§ **Your objective**: From the entries below, please gather each line containing the string "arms".

Items from a data source:
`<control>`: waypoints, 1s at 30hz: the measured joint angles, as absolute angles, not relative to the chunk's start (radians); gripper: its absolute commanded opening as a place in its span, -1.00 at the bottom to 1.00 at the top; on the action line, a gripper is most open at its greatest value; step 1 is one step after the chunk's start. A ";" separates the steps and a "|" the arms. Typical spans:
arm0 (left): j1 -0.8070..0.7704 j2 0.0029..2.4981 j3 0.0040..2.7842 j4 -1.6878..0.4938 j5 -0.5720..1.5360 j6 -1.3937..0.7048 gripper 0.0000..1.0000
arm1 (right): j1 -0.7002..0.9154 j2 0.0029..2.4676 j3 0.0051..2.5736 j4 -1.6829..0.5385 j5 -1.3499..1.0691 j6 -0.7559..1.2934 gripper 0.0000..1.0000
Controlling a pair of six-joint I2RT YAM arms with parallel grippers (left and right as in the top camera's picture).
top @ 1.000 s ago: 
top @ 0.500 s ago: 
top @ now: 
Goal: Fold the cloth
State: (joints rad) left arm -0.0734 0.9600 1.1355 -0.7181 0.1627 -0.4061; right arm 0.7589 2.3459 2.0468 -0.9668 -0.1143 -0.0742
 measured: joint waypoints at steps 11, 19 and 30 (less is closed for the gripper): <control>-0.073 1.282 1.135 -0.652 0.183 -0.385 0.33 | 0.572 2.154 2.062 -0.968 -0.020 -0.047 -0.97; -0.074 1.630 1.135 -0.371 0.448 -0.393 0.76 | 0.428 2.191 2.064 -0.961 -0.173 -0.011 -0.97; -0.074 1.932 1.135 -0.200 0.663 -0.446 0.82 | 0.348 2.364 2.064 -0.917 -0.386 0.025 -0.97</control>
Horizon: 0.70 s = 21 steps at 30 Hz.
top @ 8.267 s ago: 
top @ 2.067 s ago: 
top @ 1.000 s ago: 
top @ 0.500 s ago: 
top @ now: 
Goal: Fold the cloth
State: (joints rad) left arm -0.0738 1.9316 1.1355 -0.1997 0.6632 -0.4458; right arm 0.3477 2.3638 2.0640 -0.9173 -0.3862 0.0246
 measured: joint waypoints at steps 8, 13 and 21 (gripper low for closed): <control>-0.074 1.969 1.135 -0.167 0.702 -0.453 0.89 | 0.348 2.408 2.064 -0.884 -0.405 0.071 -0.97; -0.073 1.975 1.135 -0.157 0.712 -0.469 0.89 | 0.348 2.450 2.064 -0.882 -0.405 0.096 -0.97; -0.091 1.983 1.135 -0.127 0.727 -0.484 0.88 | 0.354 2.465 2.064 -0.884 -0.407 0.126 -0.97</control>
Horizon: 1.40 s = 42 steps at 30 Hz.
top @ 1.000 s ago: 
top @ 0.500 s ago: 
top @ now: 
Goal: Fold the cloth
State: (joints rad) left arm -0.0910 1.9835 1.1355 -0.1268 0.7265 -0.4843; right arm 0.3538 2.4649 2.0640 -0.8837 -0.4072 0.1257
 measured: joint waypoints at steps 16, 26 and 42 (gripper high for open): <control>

§ **Expected output**:
`<control>`: waypoints, 1s at 30hz: the measured joint angles, as absolute angles, not relative to the chunk's start (radians); gripper: its absolute commanded opening as a place in its span, -1.00 at the bottom to 1.00 at the top; on the action line, a gripper is most open at its greatest value; step 1 is one step after the chunk's start. A ";" separates the steps and a "|" the arms. Typical spans:
Controlling a pair of six-joint I2RT YAM arms with parallel grippers (left and right as in the top camera's picture).

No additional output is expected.